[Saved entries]
::::
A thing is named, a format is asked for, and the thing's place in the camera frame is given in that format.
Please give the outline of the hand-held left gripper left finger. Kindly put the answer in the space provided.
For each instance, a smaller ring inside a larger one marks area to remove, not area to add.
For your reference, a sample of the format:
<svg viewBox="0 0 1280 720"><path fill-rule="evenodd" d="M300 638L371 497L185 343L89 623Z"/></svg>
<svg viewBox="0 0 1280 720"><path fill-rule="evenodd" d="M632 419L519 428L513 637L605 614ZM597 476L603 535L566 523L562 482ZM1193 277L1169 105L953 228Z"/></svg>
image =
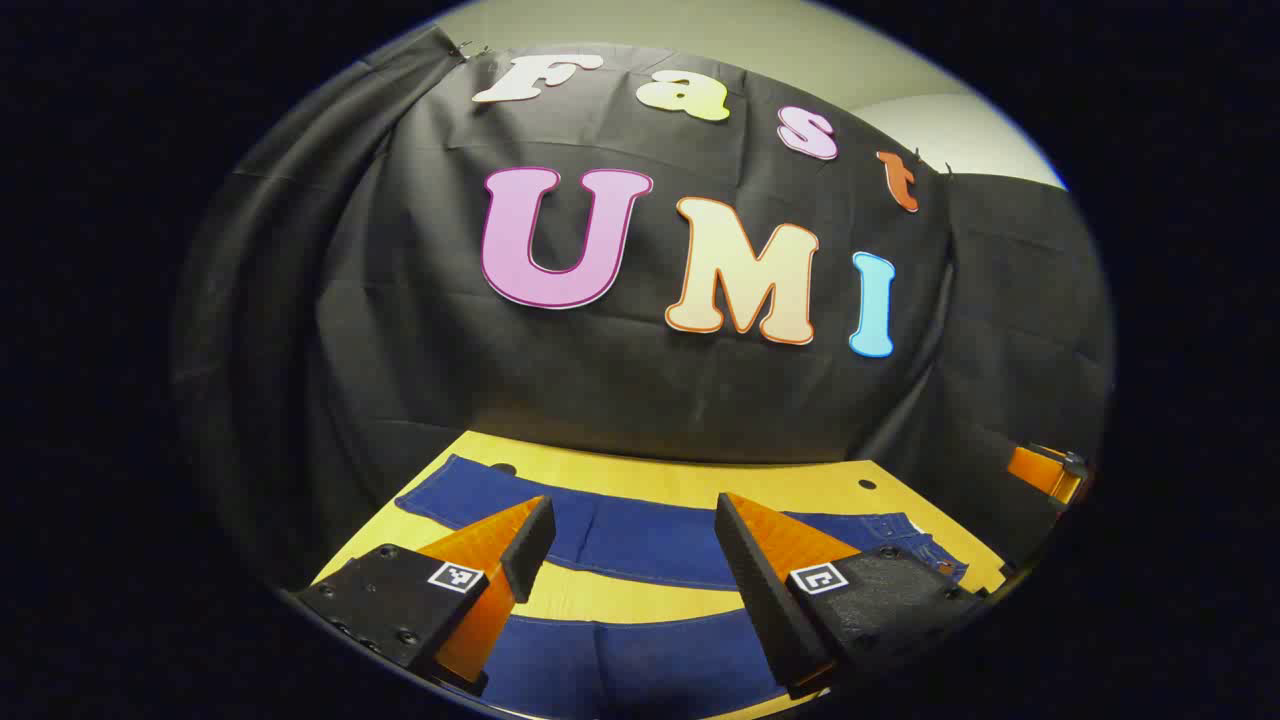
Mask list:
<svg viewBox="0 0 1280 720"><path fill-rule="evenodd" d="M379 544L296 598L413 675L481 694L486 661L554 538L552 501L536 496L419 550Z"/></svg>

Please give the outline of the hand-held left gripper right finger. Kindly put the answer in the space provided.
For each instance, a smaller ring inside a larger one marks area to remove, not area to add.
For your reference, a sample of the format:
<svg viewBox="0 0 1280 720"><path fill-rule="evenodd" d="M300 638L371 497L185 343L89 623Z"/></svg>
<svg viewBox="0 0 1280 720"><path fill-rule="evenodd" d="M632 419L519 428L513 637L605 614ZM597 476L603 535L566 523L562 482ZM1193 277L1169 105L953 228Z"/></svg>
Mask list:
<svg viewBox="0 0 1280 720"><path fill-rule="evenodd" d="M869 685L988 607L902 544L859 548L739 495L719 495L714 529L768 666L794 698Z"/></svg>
::::
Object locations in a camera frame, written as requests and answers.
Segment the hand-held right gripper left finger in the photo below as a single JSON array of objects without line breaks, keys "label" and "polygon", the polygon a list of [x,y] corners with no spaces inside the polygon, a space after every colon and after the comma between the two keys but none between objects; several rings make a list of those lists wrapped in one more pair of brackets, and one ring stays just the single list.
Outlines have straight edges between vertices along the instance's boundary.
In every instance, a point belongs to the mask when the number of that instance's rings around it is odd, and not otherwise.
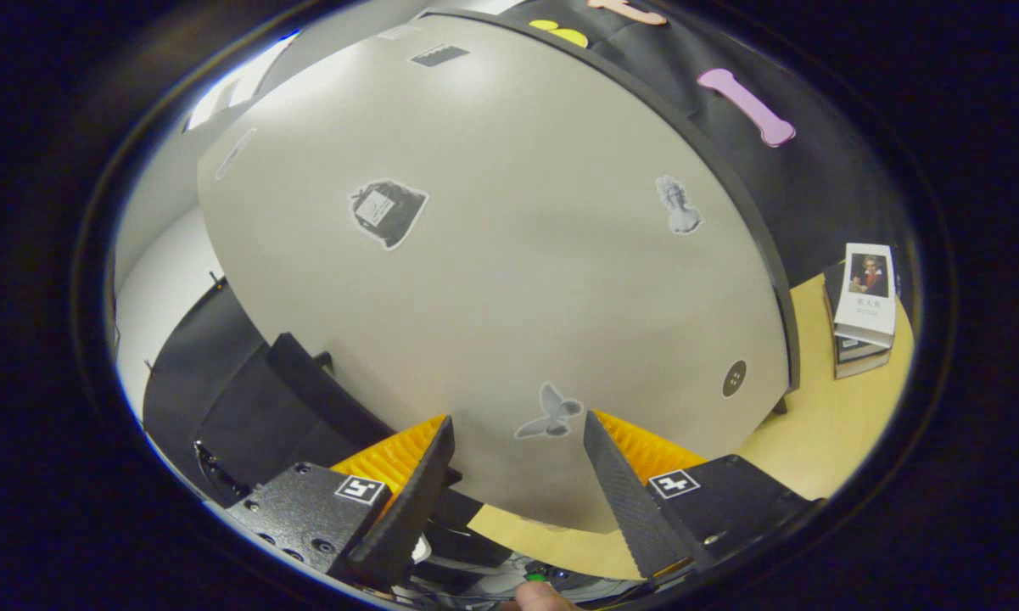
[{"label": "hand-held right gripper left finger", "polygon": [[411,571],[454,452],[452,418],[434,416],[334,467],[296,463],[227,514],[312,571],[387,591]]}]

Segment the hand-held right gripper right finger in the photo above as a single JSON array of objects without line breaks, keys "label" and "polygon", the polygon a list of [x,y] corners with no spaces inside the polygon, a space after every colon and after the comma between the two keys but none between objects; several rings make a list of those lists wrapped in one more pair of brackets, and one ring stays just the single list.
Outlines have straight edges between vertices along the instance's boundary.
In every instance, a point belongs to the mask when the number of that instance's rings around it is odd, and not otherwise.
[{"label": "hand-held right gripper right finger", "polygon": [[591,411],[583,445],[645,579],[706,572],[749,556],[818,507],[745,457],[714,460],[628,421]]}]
::::
> [Work to be completed]: Using the records given above, list every line that includes the word "just".

> [Result of the exercise]:
Segment the hand-held right gripper left finger in the photo below as a single JSON array of objects without line breaks, keys "label" and "polygon", the polygon a list of [x,y] corners with no spaces inside the polygon, a space after every colon and after the comma between the two keys but none between objects; several rings make a list of those lists wrapped in one more pair of brackets, and one ring stays just the single list.
Segment the hand-held right gripper right finger in the photo above as a single JSON array of objects without line breaks, keys "label" and "polygon", the polygon a list of [x,y] corners with no spaces inside the polygon, a space after every colon and after the comma between the two keys but none between objects; several rings make a list of those lists wrapped in one more pair of brackets, and one ring stays just the single list.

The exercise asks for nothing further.